** Opening Supplied material block **

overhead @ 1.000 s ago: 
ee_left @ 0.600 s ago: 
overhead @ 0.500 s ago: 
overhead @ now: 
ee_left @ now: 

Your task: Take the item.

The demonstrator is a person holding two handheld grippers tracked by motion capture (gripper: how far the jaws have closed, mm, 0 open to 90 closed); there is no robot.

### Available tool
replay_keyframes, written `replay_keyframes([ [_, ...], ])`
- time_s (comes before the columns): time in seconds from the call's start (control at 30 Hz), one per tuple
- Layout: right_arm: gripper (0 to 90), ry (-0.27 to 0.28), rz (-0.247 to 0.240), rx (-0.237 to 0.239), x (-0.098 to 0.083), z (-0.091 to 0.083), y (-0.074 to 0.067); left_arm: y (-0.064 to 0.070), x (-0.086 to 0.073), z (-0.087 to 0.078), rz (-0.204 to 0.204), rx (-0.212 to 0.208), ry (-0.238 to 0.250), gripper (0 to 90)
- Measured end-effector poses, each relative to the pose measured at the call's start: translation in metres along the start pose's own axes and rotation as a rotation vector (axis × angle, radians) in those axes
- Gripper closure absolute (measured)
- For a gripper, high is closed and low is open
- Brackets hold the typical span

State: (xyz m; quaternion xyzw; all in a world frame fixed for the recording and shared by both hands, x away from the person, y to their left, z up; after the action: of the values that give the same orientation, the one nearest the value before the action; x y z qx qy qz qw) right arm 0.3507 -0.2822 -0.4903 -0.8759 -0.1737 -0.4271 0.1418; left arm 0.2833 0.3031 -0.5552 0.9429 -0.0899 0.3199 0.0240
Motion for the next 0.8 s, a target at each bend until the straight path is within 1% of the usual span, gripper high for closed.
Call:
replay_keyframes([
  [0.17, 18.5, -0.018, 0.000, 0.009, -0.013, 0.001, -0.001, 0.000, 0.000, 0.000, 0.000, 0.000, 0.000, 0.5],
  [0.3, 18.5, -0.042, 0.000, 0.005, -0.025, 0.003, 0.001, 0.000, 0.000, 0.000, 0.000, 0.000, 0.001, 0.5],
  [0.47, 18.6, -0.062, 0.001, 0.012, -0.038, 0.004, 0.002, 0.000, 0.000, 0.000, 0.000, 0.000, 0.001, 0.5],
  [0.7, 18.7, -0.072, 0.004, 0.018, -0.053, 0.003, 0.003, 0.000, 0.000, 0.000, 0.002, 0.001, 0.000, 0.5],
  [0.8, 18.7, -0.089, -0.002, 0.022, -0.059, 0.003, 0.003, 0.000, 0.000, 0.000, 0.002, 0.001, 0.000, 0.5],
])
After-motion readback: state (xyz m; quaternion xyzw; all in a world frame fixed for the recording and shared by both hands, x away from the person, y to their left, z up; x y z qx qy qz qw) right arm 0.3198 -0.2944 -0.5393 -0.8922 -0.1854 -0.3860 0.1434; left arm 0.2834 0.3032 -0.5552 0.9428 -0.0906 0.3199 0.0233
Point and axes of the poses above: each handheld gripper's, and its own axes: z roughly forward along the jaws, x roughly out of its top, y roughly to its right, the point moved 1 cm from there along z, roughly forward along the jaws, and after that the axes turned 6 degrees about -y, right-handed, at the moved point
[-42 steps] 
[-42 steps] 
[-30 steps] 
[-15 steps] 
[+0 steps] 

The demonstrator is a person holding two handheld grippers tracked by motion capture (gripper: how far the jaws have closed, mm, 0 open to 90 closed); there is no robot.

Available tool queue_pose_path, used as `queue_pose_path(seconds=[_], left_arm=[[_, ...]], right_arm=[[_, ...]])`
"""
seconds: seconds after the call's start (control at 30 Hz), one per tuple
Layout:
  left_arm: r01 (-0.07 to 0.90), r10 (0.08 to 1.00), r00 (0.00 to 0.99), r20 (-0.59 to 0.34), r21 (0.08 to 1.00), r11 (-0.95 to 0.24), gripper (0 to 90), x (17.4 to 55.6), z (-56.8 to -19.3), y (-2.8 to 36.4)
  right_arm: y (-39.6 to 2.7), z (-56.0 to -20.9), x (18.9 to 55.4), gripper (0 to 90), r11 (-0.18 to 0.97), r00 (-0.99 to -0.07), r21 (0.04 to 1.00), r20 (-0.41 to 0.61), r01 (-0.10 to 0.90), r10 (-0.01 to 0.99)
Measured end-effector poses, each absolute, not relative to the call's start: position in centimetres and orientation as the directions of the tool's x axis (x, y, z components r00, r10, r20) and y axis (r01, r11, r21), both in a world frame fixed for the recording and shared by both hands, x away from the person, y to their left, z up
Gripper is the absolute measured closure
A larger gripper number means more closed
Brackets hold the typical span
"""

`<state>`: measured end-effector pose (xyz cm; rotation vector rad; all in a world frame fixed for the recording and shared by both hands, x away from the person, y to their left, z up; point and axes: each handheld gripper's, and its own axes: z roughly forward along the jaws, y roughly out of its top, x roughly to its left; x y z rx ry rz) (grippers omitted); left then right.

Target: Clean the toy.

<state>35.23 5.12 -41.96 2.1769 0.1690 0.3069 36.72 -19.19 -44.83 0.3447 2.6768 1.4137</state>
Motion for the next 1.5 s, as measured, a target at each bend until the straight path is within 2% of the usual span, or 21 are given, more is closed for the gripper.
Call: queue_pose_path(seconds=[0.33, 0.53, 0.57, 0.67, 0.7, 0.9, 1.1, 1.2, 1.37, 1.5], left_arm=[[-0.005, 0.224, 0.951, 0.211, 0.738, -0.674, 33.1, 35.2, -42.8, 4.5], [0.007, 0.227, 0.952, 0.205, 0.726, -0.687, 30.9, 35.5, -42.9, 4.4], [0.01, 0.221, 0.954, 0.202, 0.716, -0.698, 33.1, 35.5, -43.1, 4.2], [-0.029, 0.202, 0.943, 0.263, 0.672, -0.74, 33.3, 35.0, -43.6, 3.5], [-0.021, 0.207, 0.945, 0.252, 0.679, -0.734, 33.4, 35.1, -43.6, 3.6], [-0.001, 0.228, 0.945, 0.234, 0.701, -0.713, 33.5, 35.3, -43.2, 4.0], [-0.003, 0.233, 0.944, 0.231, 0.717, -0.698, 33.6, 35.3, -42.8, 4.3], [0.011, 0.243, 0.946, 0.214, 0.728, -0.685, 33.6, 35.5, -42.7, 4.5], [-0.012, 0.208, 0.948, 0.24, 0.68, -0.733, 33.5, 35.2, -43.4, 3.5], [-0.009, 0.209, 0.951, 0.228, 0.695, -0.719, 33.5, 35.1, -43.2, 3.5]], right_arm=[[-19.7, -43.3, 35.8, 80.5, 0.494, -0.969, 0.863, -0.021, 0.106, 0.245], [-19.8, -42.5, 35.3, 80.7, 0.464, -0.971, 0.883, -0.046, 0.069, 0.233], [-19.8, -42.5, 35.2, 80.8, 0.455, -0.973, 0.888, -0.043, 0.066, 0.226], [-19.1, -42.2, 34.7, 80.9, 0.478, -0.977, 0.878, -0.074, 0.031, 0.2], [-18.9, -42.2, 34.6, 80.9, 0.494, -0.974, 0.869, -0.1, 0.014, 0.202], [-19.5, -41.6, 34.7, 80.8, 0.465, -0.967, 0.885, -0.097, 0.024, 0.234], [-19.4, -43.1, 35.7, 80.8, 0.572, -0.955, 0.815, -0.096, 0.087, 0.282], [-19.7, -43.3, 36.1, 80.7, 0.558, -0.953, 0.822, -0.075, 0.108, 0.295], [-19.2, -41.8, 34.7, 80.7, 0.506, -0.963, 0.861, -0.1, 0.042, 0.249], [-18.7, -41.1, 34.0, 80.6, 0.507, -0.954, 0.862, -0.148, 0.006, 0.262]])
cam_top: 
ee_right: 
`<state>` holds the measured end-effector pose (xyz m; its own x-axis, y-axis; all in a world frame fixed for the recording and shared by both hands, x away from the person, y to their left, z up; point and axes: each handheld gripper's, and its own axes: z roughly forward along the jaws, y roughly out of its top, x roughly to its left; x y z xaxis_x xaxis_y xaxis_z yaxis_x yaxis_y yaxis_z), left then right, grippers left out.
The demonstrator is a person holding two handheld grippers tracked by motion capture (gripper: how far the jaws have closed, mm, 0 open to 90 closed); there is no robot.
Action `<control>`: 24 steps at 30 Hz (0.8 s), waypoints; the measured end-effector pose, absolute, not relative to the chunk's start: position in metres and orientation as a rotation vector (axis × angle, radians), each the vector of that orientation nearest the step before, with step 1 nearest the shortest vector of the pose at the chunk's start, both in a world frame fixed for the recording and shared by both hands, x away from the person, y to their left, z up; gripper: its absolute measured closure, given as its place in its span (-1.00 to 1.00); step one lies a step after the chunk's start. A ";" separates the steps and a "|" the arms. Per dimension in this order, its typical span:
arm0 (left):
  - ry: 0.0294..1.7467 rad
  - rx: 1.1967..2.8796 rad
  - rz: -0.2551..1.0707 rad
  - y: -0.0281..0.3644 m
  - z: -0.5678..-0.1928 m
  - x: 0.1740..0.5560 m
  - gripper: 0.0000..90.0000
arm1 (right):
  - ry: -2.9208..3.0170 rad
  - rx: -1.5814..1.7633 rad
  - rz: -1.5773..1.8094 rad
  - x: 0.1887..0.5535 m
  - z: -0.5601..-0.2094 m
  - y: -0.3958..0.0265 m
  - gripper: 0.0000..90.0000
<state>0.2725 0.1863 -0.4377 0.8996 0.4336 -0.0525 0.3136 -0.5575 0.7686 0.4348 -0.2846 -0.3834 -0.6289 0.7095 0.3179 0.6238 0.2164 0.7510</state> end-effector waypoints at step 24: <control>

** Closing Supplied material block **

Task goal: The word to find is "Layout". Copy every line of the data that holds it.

Solution:
- Layout: right_arm: gripper (0 to 90), ry (-0.27 to 0.28), rz (-0.247 to 0.240), rx (-0.237 to 0.239), x (-0.098 to 0.083), z (-0.091 to 0.083), y (-0.074 to 0.067); left_arm: y (-0.064 to 0.070), x (-0.086 to 0.073), z (-0.087 to 0.078), rz (-0.204 to 0.204), rx (-0.212 to 0.208), ry (-0.238 to 0.250), gripper (0 to 90)
Layout:

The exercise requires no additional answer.